INFORMATION PROVIDED =
# # # #

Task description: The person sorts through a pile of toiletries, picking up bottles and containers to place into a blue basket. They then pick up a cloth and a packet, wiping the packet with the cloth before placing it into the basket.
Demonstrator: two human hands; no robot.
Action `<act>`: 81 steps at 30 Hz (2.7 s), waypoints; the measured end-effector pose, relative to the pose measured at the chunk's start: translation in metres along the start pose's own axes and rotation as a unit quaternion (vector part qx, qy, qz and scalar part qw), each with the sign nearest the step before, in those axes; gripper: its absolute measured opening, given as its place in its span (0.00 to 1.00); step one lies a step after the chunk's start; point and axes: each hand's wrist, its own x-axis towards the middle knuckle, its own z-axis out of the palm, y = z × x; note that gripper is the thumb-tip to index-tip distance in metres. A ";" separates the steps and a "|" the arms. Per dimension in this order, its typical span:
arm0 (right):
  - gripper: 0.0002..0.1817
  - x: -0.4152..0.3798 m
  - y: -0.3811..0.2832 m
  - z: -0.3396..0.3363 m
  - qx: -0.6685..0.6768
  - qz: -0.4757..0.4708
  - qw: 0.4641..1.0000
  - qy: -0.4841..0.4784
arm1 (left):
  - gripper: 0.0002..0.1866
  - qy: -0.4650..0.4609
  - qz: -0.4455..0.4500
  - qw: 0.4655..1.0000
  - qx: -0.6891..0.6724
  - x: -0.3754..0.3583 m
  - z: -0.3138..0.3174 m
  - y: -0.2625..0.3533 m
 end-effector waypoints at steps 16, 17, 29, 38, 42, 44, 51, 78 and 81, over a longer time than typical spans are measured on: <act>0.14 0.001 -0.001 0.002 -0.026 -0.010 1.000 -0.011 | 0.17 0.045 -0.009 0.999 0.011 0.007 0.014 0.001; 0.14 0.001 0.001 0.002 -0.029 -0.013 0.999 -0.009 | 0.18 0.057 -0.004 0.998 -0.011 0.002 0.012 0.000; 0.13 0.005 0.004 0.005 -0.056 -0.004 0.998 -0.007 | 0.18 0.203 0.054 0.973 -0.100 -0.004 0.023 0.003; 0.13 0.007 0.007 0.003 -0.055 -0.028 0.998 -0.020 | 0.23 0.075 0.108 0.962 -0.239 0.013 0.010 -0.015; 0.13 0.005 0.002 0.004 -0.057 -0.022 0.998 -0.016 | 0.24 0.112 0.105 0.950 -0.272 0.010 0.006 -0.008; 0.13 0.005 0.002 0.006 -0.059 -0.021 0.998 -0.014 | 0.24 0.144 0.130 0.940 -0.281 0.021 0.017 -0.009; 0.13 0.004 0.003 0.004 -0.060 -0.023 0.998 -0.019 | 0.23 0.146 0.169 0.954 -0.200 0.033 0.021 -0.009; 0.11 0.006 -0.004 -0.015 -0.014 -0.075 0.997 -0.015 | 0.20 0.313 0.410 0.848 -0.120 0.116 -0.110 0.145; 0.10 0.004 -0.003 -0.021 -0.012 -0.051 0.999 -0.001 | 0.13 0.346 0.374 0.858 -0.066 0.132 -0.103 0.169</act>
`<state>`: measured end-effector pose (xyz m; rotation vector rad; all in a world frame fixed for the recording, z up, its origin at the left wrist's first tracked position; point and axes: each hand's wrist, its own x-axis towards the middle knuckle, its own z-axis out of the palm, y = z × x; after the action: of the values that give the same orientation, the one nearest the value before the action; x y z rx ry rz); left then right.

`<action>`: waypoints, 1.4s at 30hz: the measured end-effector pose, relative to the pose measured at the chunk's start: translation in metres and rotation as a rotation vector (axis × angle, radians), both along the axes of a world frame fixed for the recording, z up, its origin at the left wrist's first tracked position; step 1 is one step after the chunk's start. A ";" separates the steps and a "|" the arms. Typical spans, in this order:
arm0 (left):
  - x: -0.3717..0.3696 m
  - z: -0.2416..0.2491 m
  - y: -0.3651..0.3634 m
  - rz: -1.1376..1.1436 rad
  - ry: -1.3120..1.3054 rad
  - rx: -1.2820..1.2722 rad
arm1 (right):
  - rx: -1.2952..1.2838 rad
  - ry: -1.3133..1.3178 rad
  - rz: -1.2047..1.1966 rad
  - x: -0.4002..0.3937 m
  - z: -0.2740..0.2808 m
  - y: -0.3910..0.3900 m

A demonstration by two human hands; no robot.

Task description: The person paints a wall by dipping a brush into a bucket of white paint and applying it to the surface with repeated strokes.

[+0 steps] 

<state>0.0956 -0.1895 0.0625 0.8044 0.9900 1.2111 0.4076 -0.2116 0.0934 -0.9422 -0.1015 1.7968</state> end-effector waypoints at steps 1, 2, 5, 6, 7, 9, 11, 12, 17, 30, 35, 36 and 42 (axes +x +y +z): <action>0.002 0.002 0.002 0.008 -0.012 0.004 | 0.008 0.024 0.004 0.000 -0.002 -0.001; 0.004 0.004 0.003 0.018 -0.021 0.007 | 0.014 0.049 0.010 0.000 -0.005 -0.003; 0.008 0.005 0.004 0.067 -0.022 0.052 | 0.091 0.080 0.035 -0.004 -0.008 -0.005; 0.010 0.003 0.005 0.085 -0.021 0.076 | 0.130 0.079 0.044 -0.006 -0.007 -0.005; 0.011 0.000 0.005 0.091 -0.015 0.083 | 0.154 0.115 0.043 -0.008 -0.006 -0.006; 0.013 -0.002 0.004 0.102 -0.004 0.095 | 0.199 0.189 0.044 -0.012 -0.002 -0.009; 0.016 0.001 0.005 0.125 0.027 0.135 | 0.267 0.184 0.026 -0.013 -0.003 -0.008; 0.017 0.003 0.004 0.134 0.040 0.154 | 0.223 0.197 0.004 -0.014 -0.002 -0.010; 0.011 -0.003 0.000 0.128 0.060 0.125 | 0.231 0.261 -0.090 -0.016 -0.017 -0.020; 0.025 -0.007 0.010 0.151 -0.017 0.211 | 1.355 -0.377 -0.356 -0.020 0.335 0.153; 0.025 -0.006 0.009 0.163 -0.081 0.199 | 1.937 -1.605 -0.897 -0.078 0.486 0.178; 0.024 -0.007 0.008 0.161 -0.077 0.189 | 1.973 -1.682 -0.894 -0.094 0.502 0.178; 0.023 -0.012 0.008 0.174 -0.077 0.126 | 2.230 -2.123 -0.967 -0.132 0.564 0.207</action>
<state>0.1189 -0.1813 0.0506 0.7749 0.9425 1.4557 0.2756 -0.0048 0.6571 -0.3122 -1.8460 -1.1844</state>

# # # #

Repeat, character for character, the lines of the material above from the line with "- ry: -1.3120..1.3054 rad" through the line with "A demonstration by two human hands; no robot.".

ANSWER SPACE =
  - ry: -1.3120..1.3054 rad
  - rx: -1.2820..1.2722 rad
arm1 (right):
  - rx: -1.2952..1.2838 rad
  - ry: -1.3133..1.3178 rad
  - rz: -1.2047..1.1966 rad
  - x: -0.4002..0.3937 m
  - z: -0.2740..0.2808 m
  - y: -0.3910..0.3900 m

A demonstration by two human hands; no robot.

Apart from this answer, nothing more is required.